Susan Collins Opposes Abortion Rights Bill Based On Thing She Totally Made Up

Abortion

In case you hadn't noticed, reproductive rights are not long for this world. At least in this country. At least in states where those in charge just really, really, really want to force people to give birth against their will. In an attempt to fight this encroachment on our liberty, Democrats are once again pushing to pass the Women's Health Protection Act, authored by Sen. Richard Blumenthal of Connecticut, which would codify Roe into law and ensure that abortion rights are protected for everyone in this country, regardless of where they happen to live.

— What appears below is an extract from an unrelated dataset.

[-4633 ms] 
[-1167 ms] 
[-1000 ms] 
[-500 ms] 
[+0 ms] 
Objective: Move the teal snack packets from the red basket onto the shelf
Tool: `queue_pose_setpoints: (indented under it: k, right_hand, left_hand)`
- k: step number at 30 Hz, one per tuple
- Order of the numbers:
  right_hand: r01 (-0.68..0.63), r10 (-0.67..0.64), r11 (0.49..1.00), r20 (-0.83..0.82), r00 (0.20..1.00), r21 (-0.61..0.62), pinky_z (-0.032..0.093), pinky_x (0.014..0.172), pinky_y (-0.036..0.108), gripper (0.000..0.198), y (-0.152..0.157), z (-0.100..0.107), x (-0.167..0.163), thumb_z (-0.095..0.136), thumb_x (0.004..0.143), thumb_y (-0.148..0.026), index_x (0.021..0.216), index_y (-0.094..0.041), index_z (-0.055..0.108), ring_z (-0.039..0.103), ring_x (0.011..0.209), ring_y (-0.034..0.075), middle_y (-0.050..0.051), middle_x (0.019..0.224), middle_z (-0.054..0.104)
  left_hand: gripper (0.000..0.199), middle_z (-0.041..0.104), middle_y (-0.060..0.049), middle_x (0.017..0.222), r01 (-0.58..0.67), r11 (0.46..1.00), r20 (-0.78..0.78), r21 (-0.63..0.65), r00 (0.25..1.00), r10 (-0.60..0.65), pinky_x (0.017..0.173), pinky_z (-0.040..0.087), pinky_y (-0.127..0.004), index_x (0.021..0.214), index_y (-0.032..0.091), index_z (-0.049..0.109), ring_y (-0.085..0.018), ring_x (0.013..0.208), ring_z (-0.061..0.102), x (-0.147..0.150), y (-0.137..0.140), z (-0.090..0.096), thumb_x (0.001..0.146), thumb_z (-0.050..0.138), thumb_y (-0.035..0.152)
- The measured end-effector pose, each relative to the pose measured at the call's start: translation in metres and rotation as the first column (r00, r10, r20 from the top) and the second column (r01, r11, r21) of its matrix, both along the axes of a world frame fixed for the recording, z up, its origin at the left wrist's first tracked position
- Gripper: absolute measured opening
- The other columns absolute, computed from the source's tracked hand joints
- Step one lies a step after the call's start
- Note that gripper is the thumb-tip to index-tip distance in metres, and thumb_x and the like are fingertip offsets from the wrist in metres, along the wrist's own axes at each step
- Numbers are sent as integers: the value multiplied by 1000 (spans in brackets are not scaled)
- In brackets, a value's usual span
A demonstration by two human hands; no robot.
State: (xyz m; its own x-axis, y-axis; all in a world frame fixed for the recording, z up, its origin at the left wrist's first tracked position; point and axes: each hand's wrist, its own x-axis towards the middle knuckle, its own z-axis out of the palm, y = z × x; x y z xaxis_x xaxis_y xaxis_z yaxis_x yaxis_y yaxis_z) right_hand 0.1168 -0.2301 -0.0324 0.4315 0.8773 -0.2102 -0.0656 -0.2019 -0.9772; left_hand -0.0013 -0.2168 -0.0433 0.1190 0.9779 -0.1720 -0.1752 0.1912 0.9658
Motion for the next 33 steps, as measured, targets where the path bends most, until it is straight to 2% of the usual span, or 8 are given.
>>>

The House bill, sponsored by Judy Chu with 48 Democratic co-sponsors, is expected to be approved on Friday, and would legalize abortion in all states up until fetal viability (when a fetus can survive outside the uterus) and prevent states from enacting laws restricting or banning the procedure.

Now, you would think that Susan Collins, one of the two remaining pro-choice Republican senators, someone who very much claims to care deeply for reproductive rights even as she signed off on Brett freaking Kavanaugh, would agree to vote to save reproductive rights from state-level sabotage. You would be wrong. She says she will vote against it. In an interview with the LA Times, Collins explained her reasoning.


[I]n a brief interview, Collins said the bill goes further than that by interfering with existing law that ensures health professionals who object to abortion are not required to participate in it.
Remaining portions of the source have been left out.